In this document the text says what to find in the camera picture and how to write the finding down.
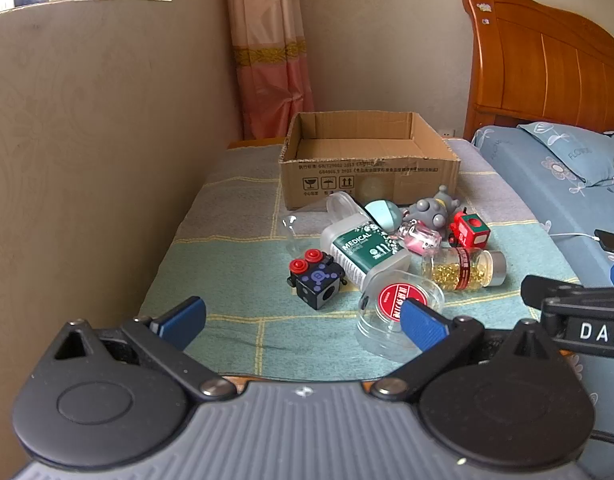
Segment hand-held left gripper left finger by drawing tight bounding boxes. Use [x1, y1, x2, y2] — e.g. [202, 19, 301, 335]
[52, 296, 238, 403]

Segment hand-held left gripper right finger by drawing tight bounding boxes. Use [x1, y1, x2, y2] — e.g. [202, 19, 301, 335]
[369, 297, 558, 403]

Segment clear jar red label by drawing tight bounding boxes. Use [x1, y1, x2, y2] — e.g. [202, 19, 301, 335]
[356, 269, 446, 361]

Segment gold capsule bottle silver cap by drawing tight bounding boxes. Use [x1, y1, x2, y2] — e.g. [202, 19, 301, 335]
[421, 247, 508, 292]

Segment pink bottle keychain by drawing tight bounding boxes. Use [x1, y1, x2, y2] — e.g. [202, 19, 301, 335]
[397, 221, 443, 256]

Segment white bottle green label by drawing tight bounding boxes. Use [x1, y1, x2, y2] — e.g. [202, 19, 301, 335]
[320, 212, 412, 292]

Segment red toy cube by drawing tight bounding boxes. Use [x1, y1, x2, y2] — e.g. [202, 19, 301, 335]
[448, 210, 490, 250]

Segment black cube toy red buttons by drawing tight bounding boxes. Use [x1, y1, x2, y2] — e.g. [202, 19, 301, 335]
[288, 249, 347, 311]

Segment grey spotted toy figure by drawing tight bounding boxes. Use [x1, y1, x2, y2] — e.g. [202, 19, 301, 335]
[401, 185, 462, 233]

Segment teal egg-shaped ball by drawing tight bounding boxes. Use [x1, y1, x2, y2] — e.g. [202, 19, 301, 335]
[364, 200, 403, 233]

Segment cardboard box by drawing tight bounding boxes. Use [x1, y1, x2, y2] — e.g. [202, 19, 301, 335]
[278, 111, 462, 211]

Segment checked green grey blanket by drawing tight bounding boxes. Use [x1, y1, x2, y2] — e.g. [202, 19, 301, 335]
[137, 139, 583, 381]

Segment blue floral bedsheet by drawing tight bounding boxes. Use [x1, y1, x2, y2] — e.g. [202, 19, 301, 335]
[471, 126, 614, 480]

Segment blue floral pillow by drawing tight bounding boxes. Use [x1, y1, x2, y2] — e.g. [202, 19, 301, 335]
[517, 121, 614, 187]

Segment round translucent lid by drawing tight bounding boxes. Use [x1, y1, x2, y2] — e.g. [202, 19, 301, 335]
[327, 191, 364, 222]

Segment clear plastic piece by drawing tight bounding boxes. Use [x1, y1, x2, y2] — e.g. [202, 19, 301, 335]
[282, 214, 308, 246]

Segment wooden headboard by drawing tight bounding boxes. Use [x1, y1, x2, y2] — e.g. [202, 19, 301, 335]
[461, 0, 614, 142]

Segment pink patterned curtain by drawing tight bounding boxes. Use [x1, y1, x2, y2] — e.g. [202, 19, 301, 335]
[223, 0, 315, 141]
────
Return the line that contains "Segment wooden headboard" along with every line after it through the end of the entries, exactly, adding nothing.

Segment wooden headboard by drawing tight bounding boxes. Use [x1, y1, x2, y2] — e.g. [202, 19, 301, 335]
[461, 0, 614, 142]

Segment pink patterned curtain by drawing tight bounding boxes. Use [x1, y1, x2, y2] — e.g. [202, 19, 301, 335]
[223, 0, 315, 141]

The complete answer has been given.